- [WHAT NEEDS TO BE DONE] Your reply should be the full listing, copied exactly.

- [DATA SECTION]
<<<<

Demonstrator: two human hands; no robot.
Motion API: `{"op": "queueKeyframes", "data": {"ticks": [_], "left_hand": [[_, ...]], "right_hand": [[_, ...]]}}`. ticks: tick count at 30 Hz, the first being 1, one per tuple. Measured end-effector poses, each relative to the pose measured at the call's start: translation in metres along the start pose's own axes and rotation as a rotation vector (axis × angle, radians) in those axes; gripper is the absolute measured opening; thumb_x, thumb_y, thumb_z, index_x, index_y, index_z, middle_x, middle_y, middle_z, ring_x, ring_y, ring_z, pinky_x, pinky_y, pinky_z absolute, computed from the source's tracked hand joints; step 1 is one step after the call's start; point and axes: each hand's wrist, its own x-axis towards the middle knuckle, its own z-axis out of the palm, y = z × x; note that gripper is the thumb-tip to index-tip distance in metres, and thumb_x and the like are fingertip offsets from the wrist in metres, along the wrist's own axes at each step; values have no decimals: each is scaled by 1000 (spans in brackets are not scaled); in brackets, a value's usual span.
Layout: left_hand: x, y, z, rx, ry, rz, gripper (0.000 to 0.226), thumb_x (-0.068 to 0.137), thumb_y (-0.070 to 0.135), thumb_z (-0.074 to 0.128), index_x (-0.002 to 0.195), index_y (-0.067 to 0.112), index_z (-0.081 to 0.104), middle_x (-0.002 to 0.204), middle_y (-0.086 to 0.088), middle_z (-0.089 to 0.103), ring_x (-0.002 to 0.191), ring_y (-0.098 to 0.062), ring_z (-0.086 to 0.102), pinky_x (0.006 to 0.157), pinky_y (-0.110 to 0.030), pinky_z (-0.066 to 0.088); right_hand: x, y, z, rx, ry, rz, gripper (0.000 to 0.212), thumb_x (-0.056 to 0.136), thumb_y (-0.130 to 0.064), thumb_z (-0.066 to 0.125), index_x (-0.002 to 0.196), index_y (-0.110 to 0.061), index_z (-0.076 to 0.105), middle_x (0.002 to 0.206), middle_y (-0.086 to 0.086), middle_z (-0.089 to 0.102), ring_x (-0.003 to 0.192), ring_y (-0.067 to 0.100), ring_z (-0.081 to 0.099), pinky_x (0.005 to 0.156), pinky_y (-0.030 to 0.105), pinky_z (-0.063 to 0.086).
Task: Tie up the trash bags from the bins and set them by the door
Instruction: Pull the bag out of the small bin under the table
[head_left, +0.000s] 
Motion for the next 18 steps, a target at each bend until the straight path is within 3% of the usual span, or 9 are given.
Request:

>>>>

- [EXERCISE SOLUTION]
Demonstrator: two human hands; no robot.
Motion API: `{"op": "queueKeyframes", "data": {"ticks": [_], "left_hand": [[_, ...]], "right_hand": [[_, ...]]}}`. ticks: tick count at 30 Hz, the first being 1, one per tuple. Measured end-effector poses, each relative to the pose measured at the call's start: translation in metres along the start pose's own axes and rotation as a rotation vector (axis × angle, radians) in those axes; gripper is the absolute measured opening; thumb_x, thumb_y, thumb_z, index_x, index_y, index_z, middle_x, middle_y, middle_z, ring_x, ring_y, ring_z, pinky_x, pinky_y, pinky_z absolute, computed from the source's tracked hand joints; step 1 is one step after the call's start; point and axes: each hand's wrist, its own x-axis towards the middle knuckle, its own z-axis out of the palm, y = z × x; note that gripper is the thumb-tip to index-tip distance in metres, and thumb_x and the like are fingertip offsets from the wrist in metres, along the wrist's own axes at each step; values have no decimals: each is scaled by 1000 (spans in brackets are not scaled); in brackets, a value's usual span.
Layout: left_hand: x, y, z, rx, ry, rz, gripper (0.000 to 0.226), thumb_x (-0.068 to 0.137), thumb_y (-0.070 to 0.135), thumb_z (-0.074 to 0.128), index_x (-0.002 to 0.195), index_y (-0.067 to 0.112), index_z (-0.081 to 0.104), middle_x (-0.002 to 0.204), middle_y (-0.086 to 0.088), middle_z (-0.089 to 0.103), ring_x (-0.002 to 0.191), ring_y (-0.098 to 0.062), ring_z (-0.086 to 0.102), pinky_x (0.006 to 0.157), pinky_y (-0.110 to 0.030), pinky_z (-0.066 to 0.088); right_hand: x, y, z, rx, ry, rz, gripper (0.000 to 0.212), thumb_x (-0.056 to 0.136), thumb_y (-0.130 to 0.064), thumb_z (-0.066 to 0.125), index_x (-0.002 to 0.196), index_y (-0.110 to 0.061), index_z (-0.076 to 0.105), middle_x (0.002 to 0.206), middle_y (-0.086 to 0.086), middle_z (-0.089 to 0.102), ring_x (-0.003 to 0.192), ring_y (-0.067 to 0.100), ring_z (-0.081 to 0.099), pinky_x (0.005 to 0.156), pinky_y (-0.030 to 0.105), pinky_z (-0.063 to 0.086).
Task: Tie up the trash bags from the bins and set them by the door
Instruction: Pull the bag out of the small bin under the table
[head_left, +0.000s] 
Motion for the next 18 steps, a target at each bend until the straight path is within 3% of the usual span, or 9 are given.
Request:

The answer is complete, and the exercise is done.